De Sanabria a Jarilla, de Las Médulas a O Barco de Valdeorras, de Selaya a Valdecaballeros, se extiende este verano el itinerario del fuego: cerca de cuatrocientas mil hectáreas arrasadas, ilusiones abrasadas, en las que ha tenido un papel protagonista la perpetua desidia institucional. Valente escribió en ‘Serán ceniza’: “cruzo un desierto y su secreta / desolación sin nombre”. Eso es hoy el noreste de España, una desolación sin horizonte que se refleja en el semblante tiznado de su gente y que lleva el nombre del abandono, la torpeza infinita y la indolencia de quienes debieron tomar decisiones a tiempo.

Por eso, en medio de tanta desesperación e impotencia, resulta profundamente indignante escuchar a los negacionistas irresponsables del cambio climático o a quienes se lamentan amargamente aunque, con su pasividad previa, han propiciado el abandono del espacio rural, permitiendo que la naturaleza se expanda sin regulación ni cuidado. Ramas secas, matorrales y maleza acumuladas sin freno han sido el alimento de unas llamas que han crecido desenfrenadas, como si la naturaleza misma se rebelase contra nuestra inconsciencia. Razones tendría para ello. El saldo implica tres vidas abrasadas y la ruina de cientos de familias.
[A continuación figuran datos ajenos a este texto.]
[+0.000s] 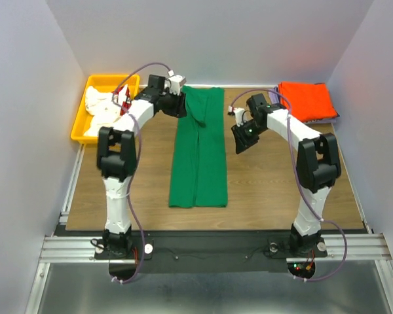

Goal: Fold and stack the t-shirts
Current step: Fold the tshirt

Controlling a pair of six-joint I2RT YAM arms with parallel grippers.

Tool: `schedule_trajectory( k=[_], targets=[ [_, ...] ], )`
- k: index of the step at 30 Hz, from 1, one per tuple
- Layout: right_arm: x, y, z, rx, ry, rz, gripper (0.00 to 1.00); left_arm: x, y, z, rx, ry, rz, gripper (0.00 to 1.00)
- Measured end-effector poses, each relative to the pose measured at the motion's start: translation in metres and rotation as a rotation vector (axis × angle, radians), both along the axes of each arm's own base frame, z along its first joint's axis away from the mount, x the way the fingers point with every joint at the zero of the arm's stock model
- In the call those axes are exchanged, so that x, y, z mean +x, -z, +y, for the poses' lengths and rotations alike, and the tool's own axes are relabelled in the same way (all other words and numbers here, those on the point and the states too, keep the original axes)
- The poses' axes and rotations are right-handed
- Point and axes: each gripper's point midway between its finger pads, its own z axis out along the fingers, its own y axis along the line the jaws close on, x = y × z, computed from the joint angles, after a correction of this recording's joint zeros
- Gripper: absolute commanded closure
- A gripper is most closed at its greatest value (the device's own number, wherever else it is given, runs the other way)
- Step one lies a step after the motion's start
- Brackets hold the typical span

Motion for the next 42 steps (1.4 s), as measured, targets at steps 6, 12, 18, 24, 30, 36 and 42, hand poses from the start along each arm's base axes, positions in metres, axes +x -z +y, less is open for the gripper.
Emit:
schedule_trajectory(
  k=[6,12,18,24,30,36,42],
  targets=[
    [-0.055,-0.048,0.009,0.028,-0.110,-0.119,0.62,-0.138,-0.140,0.034,0.081,0.270,-0.376,0.44],
    [-0.155,-0.050,0.047,-0.013,-0.466,-0.219,0.57,-0.271,-0.146,0.061,0.239,0.558,-0.696,0.36],
    [-0.201,0.006,0.043,-0.178,-0.675,-0.198,0.57,-0.350,-0.024,0.076,0.355,0.856,-0.531,0.34],
    [-0.218,0.021,0.063,-0.211,-0.789,-0.293,0.57,-0.399,0.021,0.057,0.375,1.097,-0.524,0.34],
    [-0.228,0.038,0.060,-0.240,-0.827,-0.330,0.59,-0.403,0.044,0.045,0.406,1.178,-0.537,0.36],
    [-0.227,0.055,0.054,-0.271,-0.833,-0.353,0.62,-0.402,0.065,0.045,0.453,1.191,-0.528,0.37],
    [-0.221,0.056,0.060,-0.265,-0.819,-0.384,0.67,-0.396,0.075,0.045,0.496,1.186,-0.498,0.54]
  ],
)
Seguramente, si se hubiera desarrollado una normativa estatal ajustada a la realidad del campo y se hubiera aplicado una gestión rigurosa y constante, muchos focos podrían haberse controlado con rapidez; si se les hubiera dado a los bomberos forestales  los medios que su labor exige y si se hubieran impulsado políticas reales de prevención integrando a las comunidades rurales para vigilar y mantener limpias estas zonas, la devastación podría haberse mitigado notablemente.
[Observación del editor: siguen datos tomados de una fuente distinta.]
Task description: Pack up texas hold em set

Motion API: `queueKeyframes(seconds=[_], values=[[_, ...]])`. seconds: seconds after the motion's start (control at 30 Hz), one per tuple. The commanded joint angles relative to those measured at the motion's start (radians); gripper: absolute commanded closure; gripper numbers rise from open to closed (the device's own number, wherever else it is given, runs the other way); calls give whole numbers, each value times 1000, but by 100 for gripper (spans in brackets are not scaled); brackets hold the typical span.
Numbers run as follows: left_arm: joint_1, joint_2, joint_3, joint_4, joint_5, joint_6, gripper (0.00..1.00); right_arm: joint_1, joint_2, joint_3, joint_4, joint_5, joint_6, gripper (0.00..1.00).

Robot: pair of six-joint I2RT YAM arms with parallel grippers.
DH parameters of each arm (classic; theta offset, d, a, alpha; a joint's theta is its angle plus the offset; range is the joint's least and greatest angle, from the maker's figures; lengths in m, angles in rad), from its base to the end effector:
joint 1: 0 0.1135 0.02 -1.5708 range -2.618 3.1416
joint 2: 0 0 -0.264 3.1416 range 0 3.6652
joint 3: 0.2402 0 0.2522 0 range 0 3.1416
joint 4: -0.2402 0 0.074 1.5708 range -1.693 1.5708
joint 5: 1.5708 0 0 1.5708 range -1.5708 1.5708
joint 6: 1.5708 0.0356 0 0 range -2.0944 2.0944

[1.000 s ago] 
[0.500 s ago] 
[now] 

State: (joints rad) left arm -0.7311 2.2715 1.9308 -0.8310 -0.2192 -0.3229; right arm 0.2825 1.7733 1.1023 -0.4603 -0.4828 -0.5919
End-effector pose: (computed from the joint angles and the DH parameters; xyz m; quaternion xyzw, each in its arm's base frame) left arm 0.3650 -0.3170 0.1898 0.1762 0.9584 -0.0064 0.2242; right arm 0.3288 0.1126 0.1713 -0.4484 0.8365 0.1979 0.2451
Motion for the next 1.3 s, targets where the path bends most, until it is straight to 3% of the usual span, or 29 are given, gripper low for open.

Demasiados condicionales que nos llevan, a partir de hoy, a unos territorios que son ya un desierto gris de escombros y tristeza. De esta manera, de Almería a Orense, de Cáceres a la puerta de los Picos de Europa, se nos ha ido desvaneciendo la geografía reconocible de nuestra infancia, transmutada en eso que llaman “residuos de combustión”, un eufemismo que no apaga el dolor del humo negro ni el hollín que inunda los ojos de bomberos, voluntarios o de quienes arriesgaron la vida para proteger tanto casas como explotaciones agrícolas y ganaderas, el fruto del trabajo y del esfuerzo. Pero, principalmente, inmensas superficies de bosques de coníferas, encinares y robledales que eran el hogar de osos pardos, de buitres negros, zorros, urogallos, corzos y perdices; todos han perdido su refugio, que yace ahí, reducido a pavesas. Son las víctimas invisibles de esta hecatombe de montes calcinados, que tardarán en recuperarse al menos un par de generaciones.
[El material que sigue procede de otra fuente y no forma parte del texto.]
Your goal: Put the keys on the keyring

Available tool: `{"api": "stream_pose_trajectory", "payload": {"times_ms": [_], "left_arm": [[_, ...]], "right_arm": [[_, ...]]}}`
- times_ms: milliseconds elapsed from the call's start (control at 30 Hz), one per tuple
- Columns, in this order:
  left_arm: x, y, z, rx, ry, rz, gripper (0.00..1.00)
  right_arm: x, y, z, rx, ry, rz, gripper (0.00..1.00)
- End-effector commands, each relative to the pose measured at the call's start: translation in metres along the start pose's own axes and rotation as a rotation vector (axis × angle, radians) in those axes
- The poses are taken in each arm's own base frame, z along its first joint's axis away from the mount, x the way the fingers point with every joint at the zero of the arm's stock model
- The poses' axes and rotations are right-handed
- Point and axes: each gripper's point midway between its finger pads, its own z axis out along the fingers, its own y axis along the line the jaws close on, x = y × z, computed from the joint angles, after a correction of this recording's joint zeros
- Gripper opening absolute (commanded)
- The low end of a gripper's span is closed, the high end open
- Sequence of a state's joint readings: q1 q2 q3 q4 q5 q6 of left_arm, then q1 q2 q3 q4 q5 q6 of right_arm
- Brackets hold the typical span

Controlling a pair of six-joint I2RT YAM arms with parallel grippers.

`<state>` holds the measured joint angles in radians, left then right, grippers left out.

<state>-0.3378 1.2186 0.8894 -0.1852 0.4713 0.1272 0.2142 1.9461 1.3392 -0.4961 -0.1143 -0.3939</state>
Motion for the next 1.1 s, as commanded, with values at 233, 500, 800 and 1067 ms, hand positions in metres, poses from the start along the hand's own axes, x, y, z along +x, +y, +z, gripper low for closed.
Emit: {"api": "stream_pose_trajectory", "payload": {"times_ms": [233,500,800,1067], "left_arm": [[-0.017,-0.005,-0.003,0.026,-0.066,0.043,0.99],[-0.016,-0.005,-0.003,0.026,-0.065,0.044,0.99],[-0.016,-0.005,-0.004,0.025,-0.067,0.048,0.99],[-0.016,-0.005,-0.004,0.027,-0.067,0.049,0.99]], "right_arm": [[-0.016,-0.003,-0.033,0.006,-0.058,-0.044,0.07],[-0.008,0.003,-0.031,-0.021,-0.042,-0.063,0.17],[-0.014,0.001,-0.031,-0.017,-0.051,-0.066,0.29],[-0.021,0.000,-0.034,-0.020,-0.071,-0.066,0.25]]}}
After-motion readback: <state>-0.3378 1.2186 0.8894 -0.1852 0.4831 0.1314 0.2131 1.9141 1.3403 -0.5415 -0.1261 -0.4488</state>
Mientras, los políticos, desde una descoordinación flagrante y una politización de la desgracia colectiva que abochorna, juegan a culpar al contrincante en el Congreso de los Diputados, en la prensa o en sus foros regionales, como si la ciudadanía no supiera que las competencias (o más bien incompetencias) son de las comunidades autónomas que han hecho dejación de funciones y, en este momento, silban mirando a otro lado. Me refiero, en el caso de 2025, a los presidentes actuales y pasados de Castilla y León, Galicia, Extremadura o Cantabria, porque esto no es cosa de un día. El resultado es una sensación de impotencia y de desaliento que ha acabado por conducirnos directamente a los versos valentianos: “aunque sea ceniza cuanto tengo hasta ahora, / cuanto se me ha tendido a modo de esperanza”.